## What the task requires
With images excluded, write out each entry below exactly as given.

── Data provided ──

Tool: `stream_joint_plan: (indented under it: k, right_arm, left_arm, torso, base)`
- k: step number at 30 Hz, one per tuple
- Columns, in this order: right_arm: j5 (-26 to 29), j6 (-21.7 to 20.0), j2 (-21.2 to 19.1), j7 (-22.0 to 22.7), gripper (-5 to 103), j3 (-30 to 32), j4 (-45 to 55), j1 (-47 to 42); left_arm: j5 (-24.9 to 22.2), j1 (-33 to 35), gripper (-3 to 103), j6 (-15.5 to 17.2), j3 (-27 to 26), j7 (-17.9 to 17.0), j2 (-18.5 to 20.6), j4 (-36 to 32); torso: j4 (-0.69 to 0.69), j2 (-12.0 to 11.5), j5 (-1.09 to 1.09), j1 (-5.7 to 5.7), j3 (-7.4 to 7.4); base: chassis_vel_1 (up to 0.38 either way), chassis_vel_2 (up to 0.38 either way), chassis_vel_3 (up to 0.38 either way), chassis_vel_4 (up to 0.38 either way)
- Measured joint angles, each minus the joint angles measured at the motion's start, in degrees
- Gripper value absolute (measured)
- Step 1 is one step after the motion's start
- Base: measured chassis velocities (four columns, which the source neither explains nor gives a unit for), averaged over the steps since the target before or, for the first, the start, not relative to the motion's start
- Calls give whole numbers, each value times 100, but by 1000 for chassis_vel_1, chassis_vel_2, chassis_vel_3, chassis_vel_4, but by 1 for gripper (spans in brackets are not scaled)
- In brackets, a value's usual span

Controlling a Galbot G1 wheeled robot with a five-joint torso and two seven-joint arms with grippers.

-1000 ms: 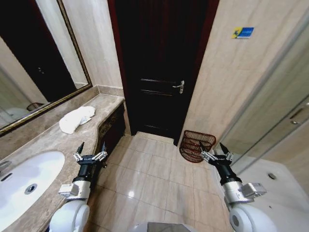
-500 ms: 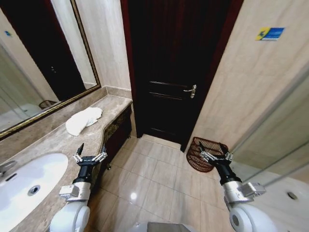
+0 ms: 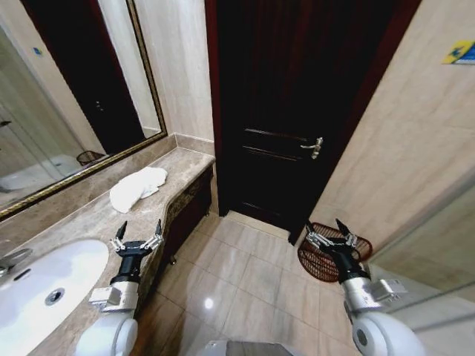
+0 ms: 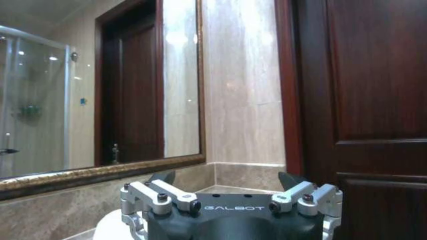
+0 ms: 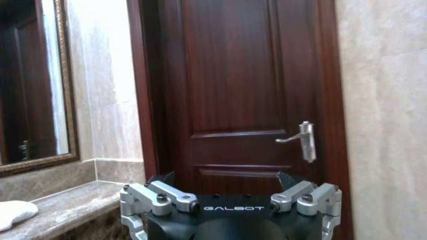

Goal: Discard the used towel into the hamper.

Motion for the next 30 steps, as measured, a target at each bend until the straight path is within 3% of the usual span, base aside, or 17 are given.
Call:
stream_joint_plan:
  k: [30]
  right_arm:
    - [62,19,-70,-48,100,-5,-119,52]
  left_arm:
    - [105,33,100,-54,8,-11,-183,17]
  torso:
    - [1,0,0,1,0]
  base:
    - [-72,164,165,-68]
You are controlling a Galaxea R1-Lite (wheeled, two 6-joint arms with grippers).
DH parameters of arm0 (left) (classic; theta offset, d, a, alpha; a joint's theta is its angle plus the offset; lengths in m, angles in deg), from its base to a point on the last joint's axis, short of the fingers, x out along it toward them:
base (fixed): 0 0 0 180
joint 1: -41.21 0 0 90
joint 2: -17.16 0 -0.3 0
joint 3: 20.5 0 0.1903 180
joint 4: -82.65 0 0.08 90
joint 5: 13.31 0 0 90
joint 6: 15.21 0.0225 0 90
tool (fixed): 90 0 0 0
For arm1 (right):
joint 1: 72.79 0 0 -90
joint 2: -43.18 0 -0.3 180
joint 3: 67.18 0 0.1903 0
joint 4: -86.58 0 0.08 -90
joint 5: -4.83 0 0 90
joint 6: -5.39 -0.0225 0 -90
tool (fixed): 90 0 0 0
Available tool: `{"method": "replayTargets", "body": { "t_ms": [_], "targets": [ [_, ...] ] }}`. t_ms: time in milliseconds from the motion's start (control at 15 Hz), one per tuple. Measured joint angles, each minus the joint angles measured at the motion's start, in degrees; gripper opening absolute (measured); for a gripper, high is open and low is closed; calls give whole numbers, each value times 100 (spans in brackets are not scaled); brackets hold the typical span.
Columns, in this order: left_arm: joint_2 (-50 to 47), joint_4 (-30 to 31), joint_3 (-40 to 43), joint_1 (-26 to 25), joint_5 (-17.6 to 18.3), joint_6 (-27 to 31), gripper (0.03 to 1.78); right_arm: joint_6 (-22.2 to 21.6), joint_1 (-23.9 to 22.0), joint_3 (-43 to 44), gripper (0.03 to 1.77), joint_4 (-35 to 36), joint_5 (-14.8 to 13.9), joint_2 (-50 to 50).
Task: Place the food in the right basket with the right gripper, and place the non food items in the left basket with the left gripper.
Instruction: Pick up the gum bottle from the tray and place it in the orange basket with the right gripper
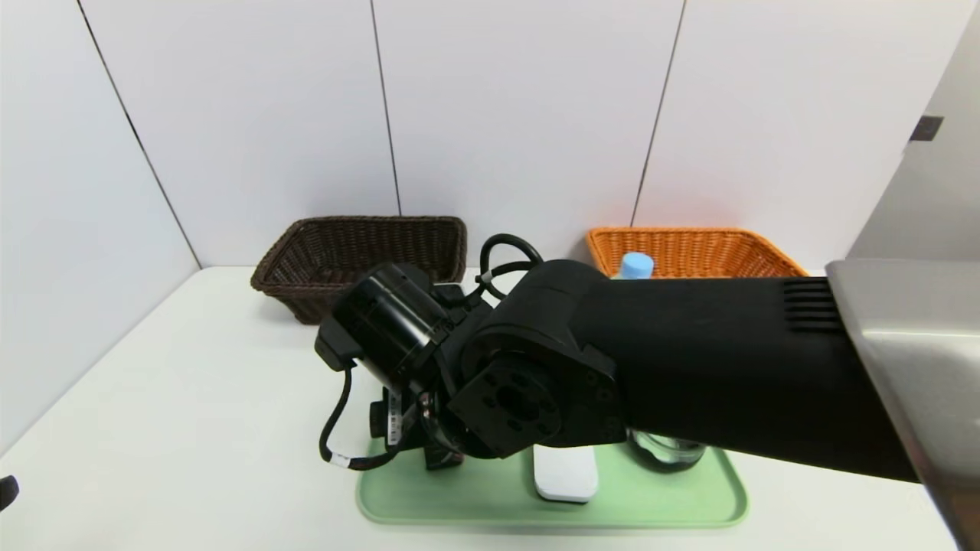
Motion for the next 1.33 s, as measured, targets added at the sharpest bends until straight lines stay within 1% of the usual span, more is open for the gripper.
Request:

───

## Problem solution
Tool: `stream_joint_plan: (indented under it: k, right_arm, left_arm, torso, base)`
- k: step number at 30 Hz, one per tuple
- Columns, in this order: right_arm: j5 (-26 to 29), j6 (-21.7 to 20.0), j2 (-21.2 to 19.1), j7 (-22.0 to 22.7), gripper (-5 to 103), j3 (-30 to 32), j4 (-45 to 55), j1 (-47 to 42); left_arm: j5 (-24.9 to 22.2), j1 (-33 to 35), gripper (-3 to 103), j6 (-15.5 to 17.2), j3 (-27 to 26), j7 (-17.9 to 17.0), j2 (-18.5 to 20.6), j4 (-36 to 32); torso: j4 (-0.69 to 0.69), j2 (-12.0 to 11.5), j5 (-1.09 to 1.09), j1 (-5.7 to 5.7), j3 (-7.4 to 7.4); base: chassis_vel_1 (up to 0.38 either way), chassis_vel_2 (up to 0.38 either way), chassis_vel_3 (up to 0.38 either way), chassis_vel_4 (up to 0.38 either way)
- Measured joint angles, each minus the joint angles measured at the motion's start, in degrees
- Gripper value absolute (measured)
- Step 1 is one step after the motion's start
- Base: measured chassis velocities (four columns, which the source neither explains nor gives a unit for), averaged over the steps since the target before or, for the first, the start, not relative to the motion's start
- Calls give whole numbers, each value times 100, but by 1000 for chassis_vel_1, chassis_vel_2, chassis_vel_3, chassis_vel_4, but by 1 for gripper (spans in brackets are not scaled)
- In brackets, a value's usual span

Controlling a Galbot G1 wheeled robot with a five-joint torso and two seven-joint arms with grippers.

-1000 ms: 
-500 ms: 
+0 ms: 
+0 ms: 
+0 ms: 

Goal: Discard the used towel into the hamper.

Motion for the next 30 steps, as measured, a target at each bend until the straight path is within 3% of the usual span, base aside, or 17 are given.
Call:
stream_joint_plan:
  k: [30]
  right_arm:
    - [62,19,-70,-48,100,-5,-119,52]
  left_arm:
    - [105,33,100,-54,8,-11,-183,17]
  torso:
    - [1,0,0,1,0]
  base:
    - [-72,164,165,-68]
You are controlling a Galaxea R1-Lite (wheeled, two 6-joint arms with grippers).
DH parameters of arm0 (left) (classic; theta offset, d, a, alpha; a joint's theta is its angle plus the offset; lengths in m, angles in deg), from its base to a point on the last joint's axis, short of the fingers, x out along it toward them:
base (fixed): 0 0 0 180
joint 1: -41.21 0 0 90
joint 2: -17.16 0 -0.3 0
joint 3: 20.5 0 0.1903 180
joint 4: -82.65 0 0.08 90
joint 5: 13.31 0 0 90
joint 6: 15.21 0.0225 0 90
tool (fixed): 90 0 0 0
For arm1 (right):
joint 1: 72.79 0 0 -90
joint 2: -43.18 0 -0.3 180
joint 3: 67.18 0 0.1903 0
joint 4: -86.58 0 0.08 -90
joint 5: -4.83 0 0 90
joint 6: -5.39 -0.0225 0 -90
tool (fixed): 90 0 0 0
Available tool: `{"method": "replayTargets", "body": { "t_ms": [_], "targets": [ [_, ...] ] }}`. t_ms: time in milliseconds from the motion's start (control at 15 Hz), one per tuple. Measured joint angles, each minus the joint angles measured at the motion's start, in degrees; gripper opening absolute (measured); for a gripper, high is open and low is closed; calls give whole numbers, each value times 100 (spans in brackets are not scaled); brackets hold the typical span.
Columns, in this order: left_arm: joint_2 (-50 to 47), joint_4 (-30 to 31), joint_3 (-40 to 43), joint_1 (-26 to 25), joint_5 (-17.6 to 18.3), joint_6 (-27 to 31), gripper (0.03 to 1.78); right_arm: joint_6 (-22.2 to 21.6), joint_1 (-23.9 to 22.0), joint_3 (-43 to 44), gripper (0.03 to 1.77), joint_4 (-35 to 36), joint_5 (-14.8 to 13.9), joint_2 (-50 to 50).
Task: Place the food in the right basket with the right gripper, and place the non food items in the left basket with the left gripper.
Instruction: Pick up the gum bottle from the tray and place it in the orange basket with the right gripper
Motion for the next 1.33 s, as measured, targets added at the sharpest bends until straight lines stay within 1% of the usual span, more is open for the gripper.
Request:

This exercise has nothing more to it.